INSTRUCTIONS TO FOLLOW =>
Lines below starting with the line with "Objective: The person" and going on through the line with "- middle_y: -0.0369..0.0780" must be output exactly; the rest of the records must be left out.

(Stored data)
■ ■ ■
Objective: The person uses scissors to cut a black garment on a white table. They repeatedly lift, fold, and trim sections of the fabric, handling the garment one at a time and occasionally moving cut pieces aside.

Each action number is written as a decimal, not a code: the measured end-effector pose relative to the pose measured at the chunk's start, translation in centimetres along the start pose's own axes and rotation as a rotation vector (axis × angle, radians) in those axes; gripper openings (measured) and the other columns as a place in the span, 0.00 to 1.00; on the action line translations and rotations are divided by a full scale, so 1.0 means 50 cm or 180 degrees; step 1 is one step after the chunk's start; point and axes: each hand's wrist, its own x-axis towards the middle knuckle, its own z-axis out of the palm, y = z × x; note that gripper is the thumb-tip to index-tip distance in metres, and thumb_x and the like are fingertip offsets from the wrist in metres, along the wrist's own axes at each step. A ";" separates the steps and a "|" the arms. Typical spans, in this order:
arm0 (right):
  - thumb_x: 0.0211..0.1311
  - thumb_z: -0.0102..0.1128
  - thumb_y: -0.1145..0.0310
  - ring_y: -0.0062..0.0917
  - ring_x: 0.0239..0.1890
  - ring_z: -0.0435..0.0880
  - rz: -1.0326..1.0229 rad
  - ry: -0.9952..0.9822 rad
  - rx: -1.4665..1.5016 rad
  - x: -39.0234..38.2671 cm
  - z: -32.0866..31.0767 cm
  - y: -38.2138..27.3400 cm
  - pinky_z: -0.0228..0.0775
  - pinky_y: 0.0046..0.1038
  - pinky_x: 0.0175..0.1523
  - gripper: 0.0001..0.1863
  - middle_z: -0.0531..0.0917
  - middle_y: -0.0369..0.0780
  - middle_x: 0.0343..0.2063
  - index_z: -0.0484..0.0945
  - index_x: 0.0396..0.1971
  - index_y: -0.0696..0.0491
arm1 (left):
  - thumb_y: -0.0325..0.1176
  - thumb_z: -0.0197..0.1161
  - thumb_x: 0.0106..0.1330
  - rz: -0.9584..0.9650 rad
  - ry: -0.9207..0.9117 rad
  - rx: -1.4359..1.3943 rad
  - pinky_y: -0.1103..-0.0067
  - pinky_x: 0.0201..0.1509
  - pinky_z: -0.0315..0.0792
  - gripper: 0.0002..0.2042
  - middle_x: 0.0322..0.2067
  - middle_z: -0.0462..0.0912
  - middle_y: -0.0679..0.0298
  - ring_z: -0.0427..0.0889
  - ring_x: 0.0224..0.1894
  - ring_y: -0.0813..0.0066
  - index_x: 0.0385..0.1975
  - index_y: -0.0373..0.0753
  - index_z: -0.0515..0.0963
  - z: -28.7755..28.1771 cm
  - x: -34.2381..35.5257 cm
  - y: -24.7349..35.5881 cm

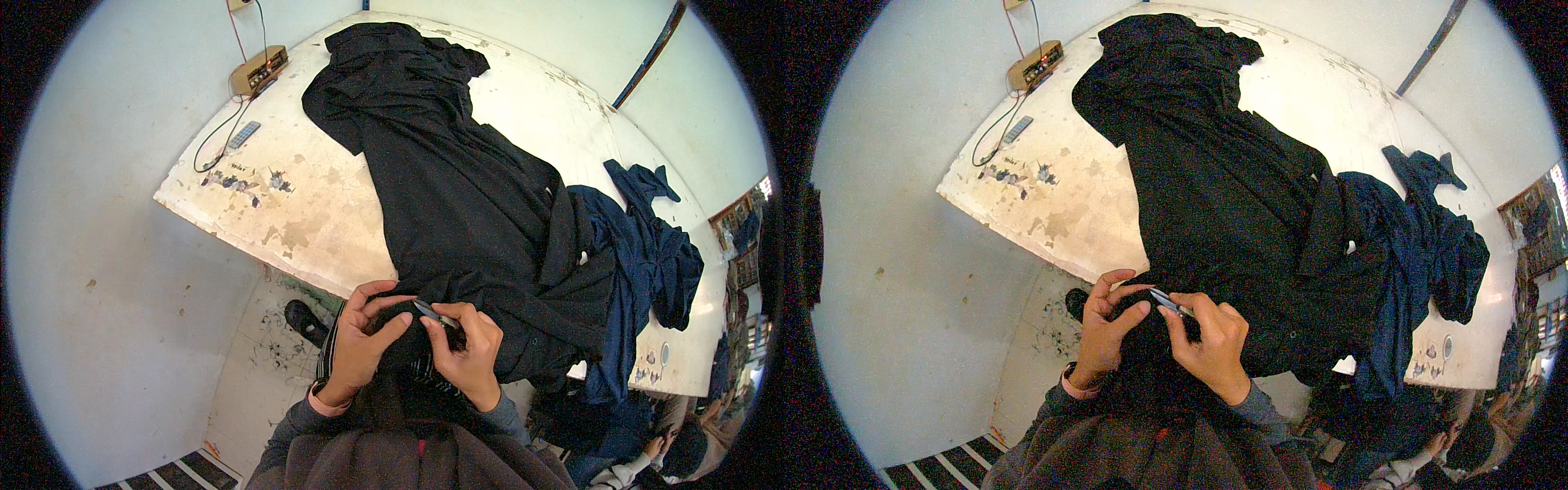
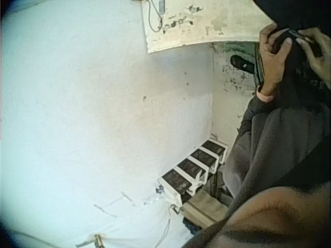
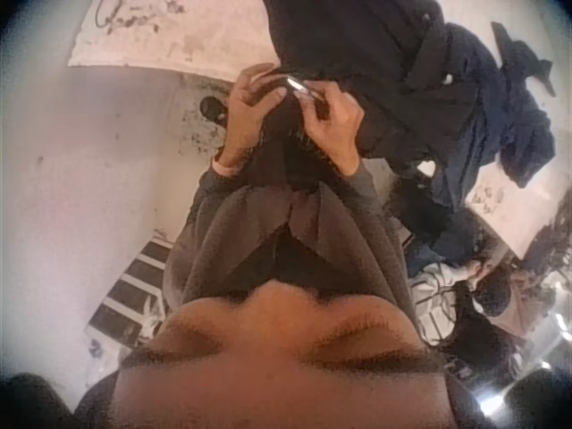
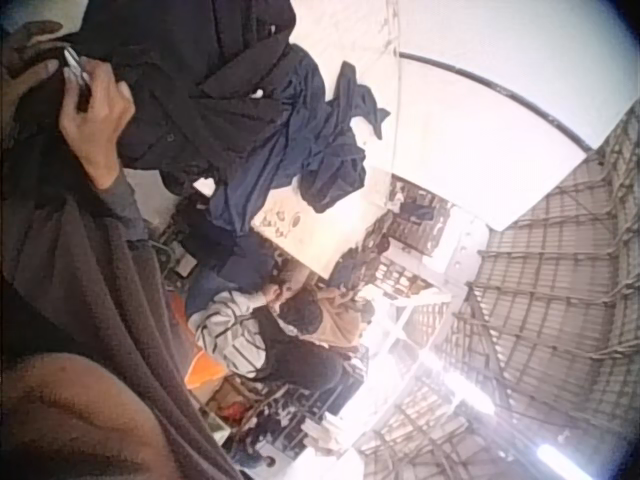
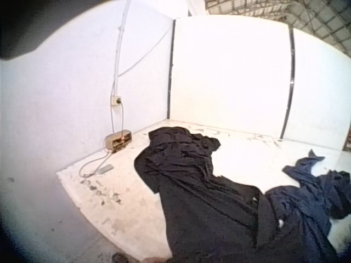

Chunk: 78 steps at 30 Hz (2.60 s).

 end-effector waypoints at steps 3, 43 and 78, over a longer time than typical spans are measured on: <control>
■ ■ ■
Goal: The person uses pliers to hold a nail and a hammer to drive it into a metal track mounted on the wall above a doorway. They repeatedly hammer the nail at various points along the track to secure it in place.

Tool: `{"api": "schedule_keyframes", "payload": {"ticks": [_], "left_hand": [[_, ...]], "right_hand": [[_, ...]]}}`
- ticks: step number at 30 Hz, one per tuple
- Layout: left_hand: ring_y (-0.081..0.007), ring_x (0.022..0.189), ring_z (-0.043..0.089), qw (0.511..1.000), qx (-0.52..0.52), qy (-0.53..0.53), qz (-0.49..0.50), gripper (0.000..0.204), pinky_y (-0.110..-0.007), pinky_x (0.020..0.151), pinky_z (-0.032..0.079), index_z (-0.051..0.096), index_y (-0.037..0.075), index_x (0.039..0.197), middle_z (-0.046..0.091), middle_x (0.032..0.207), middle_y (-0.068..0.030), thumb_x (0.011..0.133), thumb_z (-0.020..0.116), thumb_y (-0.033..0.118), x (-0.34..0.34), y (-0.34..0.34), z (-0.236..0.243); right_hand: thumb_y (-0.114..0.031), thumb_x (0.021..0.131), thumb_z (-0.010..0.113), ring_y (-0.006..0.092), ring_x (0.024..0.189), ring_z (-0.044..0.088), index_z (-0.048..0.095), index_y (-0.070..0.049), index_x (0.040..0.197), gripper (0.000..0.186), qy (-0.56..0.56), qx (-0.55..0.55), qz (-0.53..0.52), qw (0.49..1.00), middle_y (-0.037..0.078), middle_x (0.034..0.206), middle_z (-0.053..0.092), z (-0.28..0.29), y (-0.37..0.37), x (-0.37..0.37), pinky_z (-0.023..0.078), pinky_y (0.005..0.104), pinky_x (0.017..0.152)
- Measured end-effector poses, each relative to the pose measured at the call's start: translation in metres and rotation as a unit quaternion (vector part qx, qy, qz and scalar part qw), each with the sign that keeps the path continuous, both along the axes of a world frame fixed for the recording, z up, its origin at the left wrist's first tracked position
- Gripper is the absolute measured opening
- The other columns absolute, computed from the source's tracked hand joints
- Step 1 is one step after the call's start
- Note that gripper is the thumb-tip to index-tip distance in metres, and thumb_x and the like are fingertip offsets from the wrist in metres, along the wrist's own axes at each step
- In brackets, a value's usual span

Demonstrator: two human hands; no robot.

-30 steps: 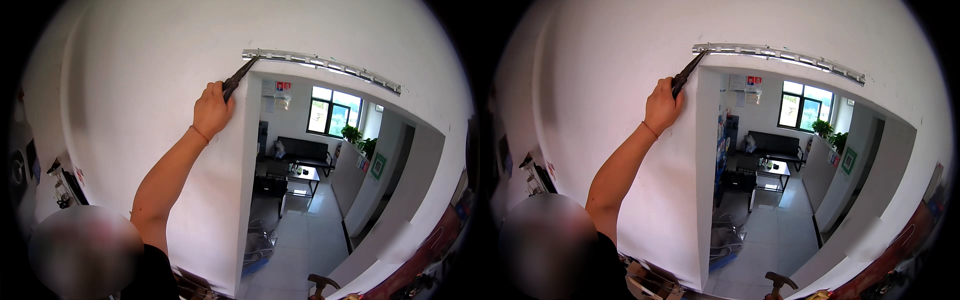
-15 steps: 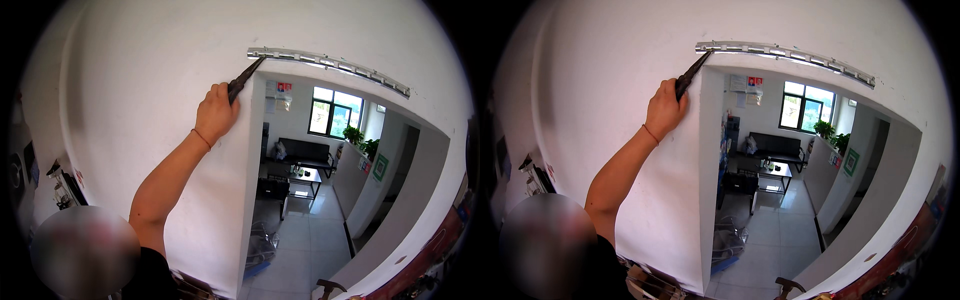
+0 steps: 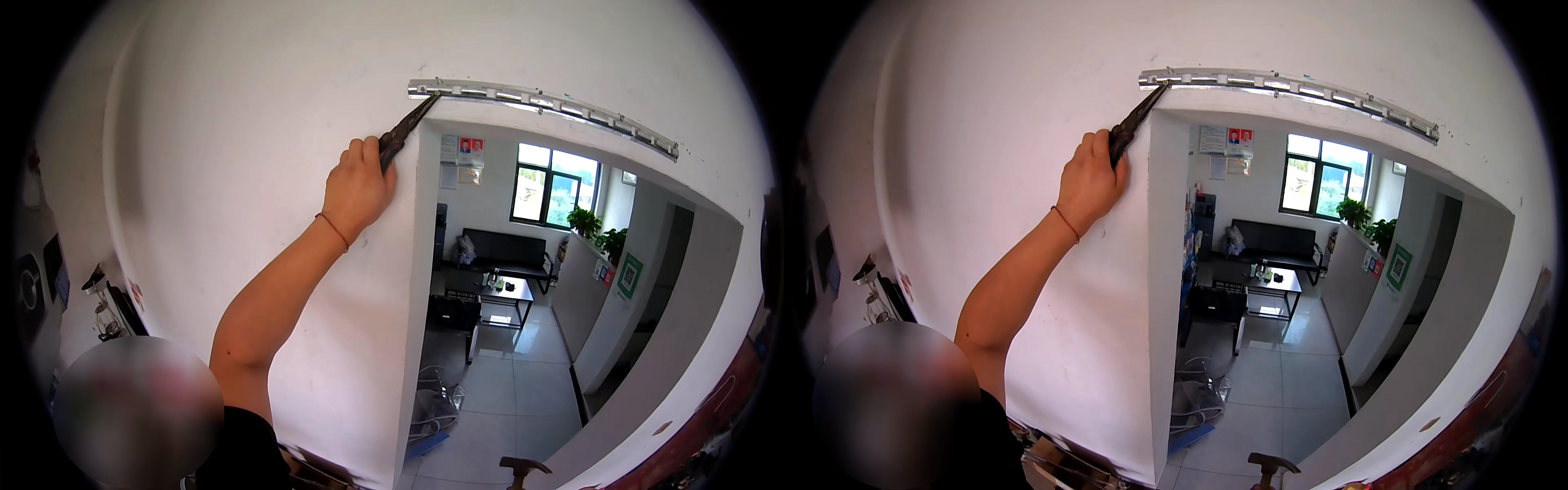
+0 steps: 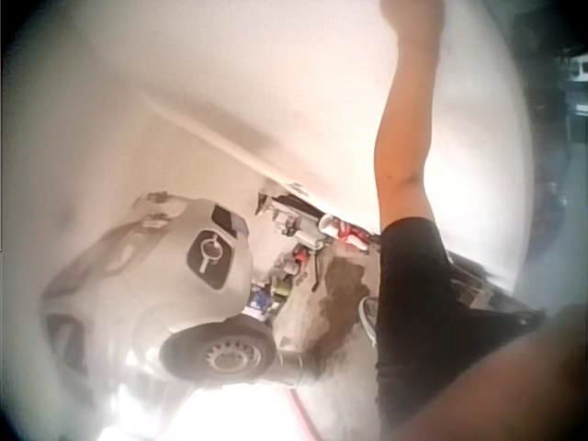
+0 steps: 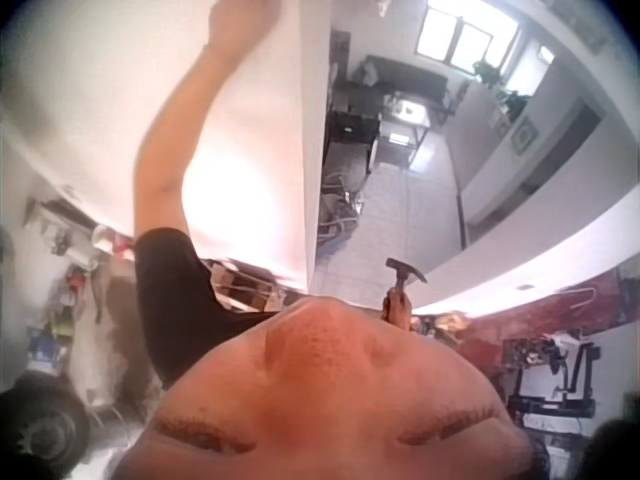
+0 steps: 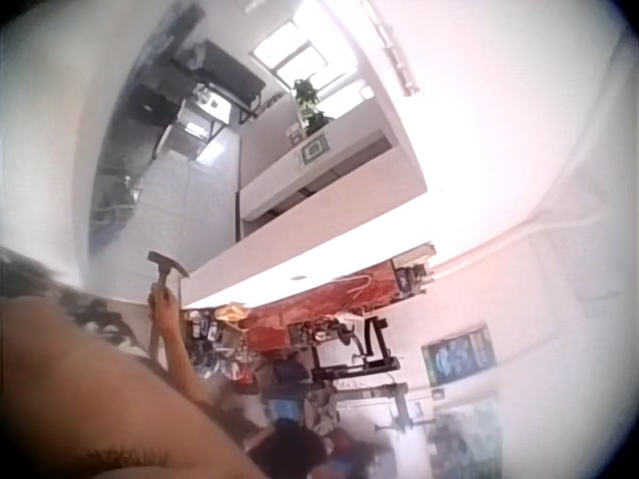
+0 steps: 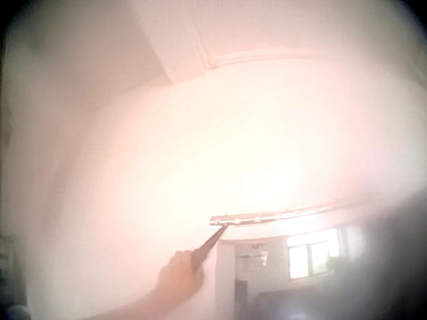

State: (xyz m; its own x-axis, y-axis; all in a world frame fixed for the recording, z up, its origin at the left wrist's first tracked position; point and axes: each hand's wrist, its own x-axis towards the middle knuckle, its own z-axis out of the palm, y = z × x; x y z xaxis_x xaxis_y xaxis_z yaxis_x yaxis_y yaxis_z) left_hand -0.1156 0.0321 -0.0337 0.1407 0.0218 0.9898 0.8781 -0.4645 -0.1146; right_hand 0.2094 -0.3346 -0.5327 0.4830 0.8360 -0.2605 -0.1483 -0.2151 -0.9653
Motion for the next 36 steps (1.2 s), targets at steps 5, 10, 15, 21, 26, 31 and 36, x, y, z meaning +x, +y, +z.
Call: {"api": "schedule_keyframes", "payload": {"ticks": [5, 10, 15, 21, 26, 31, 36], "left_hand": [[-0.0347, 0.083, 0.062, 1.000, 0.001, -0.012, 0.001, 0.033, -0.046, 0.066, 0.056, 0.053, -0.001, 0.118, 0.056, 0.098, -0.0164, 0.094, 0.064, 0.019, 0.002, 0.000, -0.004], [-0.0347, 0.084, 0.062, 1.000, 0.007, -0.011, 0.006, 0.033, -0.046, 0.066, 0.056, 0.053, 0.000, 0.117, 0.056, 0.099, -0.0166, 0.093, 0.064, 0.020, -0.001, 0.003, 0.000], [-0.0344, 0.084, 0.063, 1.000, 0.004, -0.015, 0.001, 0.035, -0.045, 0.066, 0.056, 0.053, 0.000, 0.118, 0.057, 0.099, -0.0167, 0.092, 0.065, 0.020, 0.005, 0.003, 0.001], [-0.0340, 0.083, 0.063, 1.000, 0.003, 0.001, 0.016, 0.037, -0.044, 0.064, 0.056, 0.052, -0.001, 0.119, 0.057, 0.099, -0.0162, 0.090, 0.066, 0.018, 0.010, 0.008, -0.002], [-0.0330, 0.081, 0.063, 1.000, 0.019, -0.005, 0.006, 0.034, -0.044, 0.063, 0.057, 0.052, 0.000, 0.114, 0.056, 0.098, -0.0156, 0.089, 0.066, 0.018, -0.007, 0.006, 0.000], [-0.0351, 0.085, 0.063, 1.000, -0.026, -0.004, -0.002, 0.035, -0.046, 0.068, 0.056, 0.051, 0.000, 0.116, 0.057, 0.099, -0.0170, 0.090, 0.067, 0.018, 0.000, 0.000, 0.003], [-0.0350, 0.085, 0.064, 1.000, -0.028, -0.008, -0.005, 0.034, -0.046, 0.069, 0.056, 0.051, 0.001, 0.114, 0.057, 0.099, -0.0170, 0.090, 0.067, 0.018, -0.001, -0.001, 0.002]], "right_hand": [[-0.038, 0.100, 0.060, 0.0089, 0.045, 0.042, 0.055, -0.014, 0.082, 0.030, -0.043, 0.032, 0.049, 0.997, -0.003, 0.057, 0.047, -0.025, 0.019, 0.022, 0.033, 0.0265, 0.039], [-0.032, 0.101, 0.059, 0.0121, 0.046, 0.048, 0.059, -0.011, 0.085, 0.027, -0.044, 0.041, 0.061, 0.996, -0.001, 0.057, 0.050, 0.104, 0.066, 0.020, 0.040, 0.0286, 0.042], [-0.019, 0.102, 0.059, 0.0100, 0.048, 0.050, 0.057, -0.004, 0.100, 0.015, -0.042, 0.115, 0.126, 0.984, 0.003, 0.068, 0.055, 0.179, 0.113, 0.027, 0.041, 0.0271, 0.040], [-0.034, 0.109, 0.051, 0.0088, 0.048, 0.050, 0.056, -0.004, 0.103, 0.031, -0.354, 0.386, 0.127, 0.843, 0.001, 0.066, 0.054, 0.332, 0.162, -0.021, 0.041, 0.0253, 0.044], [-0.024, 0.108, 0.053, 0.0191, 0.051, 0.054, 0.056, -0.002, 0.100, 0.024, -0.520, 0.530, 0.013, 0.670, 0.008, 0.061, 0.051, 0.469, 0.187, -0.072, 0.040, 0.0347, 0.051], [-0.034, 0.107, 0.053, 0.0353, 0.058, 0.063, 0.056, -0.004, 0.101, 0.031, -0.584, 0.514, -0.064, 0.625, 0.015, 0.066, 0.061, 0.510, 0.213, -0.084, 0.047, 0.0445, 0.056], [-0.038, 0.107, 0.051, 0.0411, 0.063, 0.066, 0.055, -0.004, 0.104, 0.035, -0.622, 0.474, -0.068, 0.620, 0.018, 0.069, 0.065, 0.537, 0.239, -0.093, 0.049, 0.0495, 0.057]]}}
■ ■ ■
WRITTEN SOLUTION =>
Objective: The person uses scissors to cut a black garment on a white table. They repeatedly lift, fold, and trim sections of the fabric, handling the garment one at a time and occasionally moving cut pieces aside.

Each action number is written as a decimal, not a code: the measured end-effector pose relative to the pose measured at the chunk's start, translation in centimetres along the start pose's own axes and rotation as a rotation vector (axis × angle, radians) in those axes; gripper openings (measured) and the other columns as a place in the span, 0.00 to 1.00; on the action line translations and rotations are divided by a full scale, so 1.0 means 50 cm or 180 degrees; step 1 is one step after the chunk's start; point and axes: each hand's wrist, its own x-axis towards the middle knuckle, its own z-axis out of the palm, y = z × x; note that gripper is the thumb-tip to index-tip distance in metres, and thumb_x and the like are fingertip offsets from the wrist in metres, along the wrist's own axes at each step. A ";" separates the steps and a "|" the arms. Typical spans, in this order:
arm0 (right):
  - thumb_x: 0.0211..0.1311
  - thumb_z: -0.0102..0.1128
  - thumb_y: -0.1145..0.0310
  - ring_y: -0.0062..0.0917
  - ring_x: 0.0239..0.1890
  - ring_z: -0.0435..0.0880
  - rz: -1.0326..1.0229 rad
  - ry: -0.9952..0.9822 rad
  - rx: -1.4665..1.5016 rad
  - x: -39.0234..38.2671 cm
  - z: -32.0866..31.0767 cm
  - y: -38.2138..27.3400 cm
  - pinky_z: -0.0228..0.0775
  - pinky_y: 0.0046..0.1038
  - pinky_x: 0.0175..0.1523
  - gripper: 0.0001..0.1863
  - middle_z: -0.0531..0.0917
  - middle_y: -0.0369..0.0780

Work on this exercise is finished.